Is this really needed? It does nothing, and is just local to this file.


> +static inline void __attribute__((always_inline))
> +enter_training_state(struct priority_worker *poll_stats)
> +{
> +	poll_stats->iter_counter = 0;
> +	poll_stats->cur_freq = LOW;
> +	poll_stats->queue_state = TRAINING;
> +}
> +
> +static inline void __attribute__((always_inline))
> +enter_normal_state(struct priority_worker *poll_stats)
> +{
> +	/* Clear the averages arrays and strs */
> +	memset(poll_stats->edpi_av, 0, sizeof(poll_stats->edpi_av));
> +	poll_stats->ec = 0;
> +	memset(poll_stats->ppi_av, 0, sizeof(poll_stats->ppi_av));
> +	poll_stats->pc = 0;
> +
> +	poll_stats->cur_freq = MED;
> +	poll_stats->iter_counter = 0;
> +	poll_stats->threshold_ctr = 0;
> +	poll_stats->queue_state = MED_NORMAL;
> +	RTE_LOG(INFO, POWER, "set the poewr freq to MED\n");

Typo, "poewr" should be "power", also suggest "Set" rather than "set"

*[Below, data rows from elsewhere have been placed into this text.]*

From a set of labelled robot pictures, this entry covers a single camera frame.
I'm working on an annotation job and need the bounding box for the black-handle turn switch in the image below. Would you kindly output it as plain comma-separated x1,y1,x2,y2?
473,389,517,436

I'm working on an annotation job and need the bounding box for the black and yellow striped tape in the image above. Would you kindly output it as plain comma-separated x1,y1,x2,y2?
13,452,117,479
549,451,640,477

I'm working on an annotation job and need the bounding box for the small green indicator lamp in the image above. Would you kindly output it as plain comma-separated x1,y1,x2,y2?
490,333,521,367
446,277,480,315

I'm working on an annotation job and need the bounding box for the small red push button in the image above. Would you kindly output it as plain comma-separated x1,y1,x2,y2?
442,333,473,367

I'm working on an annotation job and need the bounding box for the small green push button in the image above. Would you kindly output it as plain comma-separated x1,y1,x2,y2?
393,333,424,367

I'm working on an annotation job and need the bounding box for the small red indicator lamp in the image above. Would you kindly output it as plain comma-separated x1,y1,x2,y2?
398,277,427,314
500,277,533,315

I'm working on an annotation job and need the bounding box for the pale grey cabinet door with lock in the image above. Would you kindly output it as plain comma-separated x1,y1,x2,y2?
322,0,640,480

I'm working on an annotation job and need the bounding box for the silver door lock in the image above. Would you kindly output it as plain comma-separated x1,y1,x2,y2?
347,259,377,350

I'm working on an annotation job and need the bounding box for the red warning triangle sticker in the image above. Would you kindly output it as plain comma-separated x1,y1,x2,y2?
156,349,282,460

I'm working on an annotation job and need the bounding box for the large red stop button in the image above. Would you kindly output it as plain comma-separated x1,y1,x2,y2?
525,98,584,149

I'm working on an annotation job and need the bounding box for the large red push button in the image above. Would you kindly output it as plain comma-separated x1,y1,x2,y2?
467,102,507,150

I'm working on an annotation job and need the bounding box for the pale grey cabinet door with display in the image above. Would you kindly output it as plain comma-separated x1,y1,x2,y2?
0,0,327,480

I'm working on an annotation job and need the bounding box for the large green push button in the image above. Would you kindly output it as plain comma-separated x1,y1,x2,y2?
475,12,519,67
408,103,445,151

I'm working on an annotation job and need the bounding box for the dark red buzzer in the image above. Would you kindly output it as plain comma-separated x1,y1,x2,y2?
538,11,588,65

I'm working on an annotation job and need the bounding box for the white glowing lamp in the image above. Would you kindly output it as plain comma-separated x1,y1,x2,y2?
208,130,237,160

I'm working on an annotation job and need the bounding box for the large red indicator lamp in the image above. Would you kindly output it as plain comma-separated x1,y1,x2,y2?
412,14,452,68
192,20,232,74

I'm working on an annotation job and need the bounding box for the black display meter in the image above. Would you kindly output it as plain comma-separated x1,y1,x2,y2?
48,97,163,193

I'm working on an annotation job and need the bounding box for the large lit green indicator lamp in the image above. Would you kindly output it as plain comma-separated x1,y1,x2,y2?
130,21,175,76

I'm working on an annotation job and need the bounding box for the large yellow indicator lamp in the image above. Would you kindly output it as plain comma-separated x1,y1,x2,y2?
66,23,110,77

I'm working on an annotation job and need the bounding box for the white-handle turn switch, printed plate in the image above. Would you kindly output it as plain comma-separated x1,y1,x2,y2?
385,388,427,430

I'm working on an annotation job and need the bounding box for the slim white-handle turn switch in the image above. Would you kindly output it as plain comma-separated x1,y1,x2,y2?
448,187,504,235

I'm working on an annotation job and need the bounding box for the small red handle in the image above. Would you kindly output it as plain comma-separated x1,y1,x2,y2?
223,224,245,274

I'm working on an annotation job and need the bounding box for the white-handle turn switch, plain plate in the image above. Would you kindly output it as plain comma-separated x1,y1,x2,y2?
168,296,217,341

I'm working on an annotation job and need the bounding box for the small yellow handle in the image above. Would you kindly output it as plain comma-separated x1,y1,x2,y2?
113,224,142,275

> +	set_power_freq(poll_stats->lcore_id, MED, false);
> +
> +	/* Try here */

Not sure about this comment?

> +	poll_stats->thresh[MED].threshold_percent = med_to_high_threshold;
> +	poll_stats->thresh[HGH].threshold_percent = high_to_med_threshold;
> +}
> +
> +static inline void __attribute__((always_inline))
> +enter_busy_state(struct priority_worker *poll_stats)
> +{
> +	memset(poll_stats->edpi_av, 0, sizeof(poll_stats->edpi_av));
> +	poll_stats->ec = 0;
> +	memset(poll_stats->ppi_av, 0, sizeof(poll_stats->ppi_av));
> +	poll_stats->pc = 0;
> +
> +	poll_stats->cur_freq = HGH;
> +	poll_stats->iter_counter = 0;
> +	poll_stats->threshold_ctr = 0;
> +	poll_stats->queue_state = HGH_BUSY;
> +	set_power_freq(poll_stats->lcore_id, HGH, false);
> +}
> +
> +static inline void __attribute__((always_inline))
> +enter_purge_state(struct priority_worker *poll_stats)
> +{
> +	poll_stats->iter_counter = 0;
> +	poll_stats->queue_state = LOW_PURGE;
> +}
> +
> +static inline void __attribute__((always_inline))
> +set_state(struct priority_worker *poll_stats,
> +		enum queue_state new_state)
> +{
> +	enum queue_state old_state = poll_stats->queue_state;
> +	if (old_state != new_state) {
> +
> +		/* Call any old state exit functions */
> +		if (old_state == TRAINING)
> +			exit_training_state(poll_stats);

Is this needed? exit_training_state() does nothing.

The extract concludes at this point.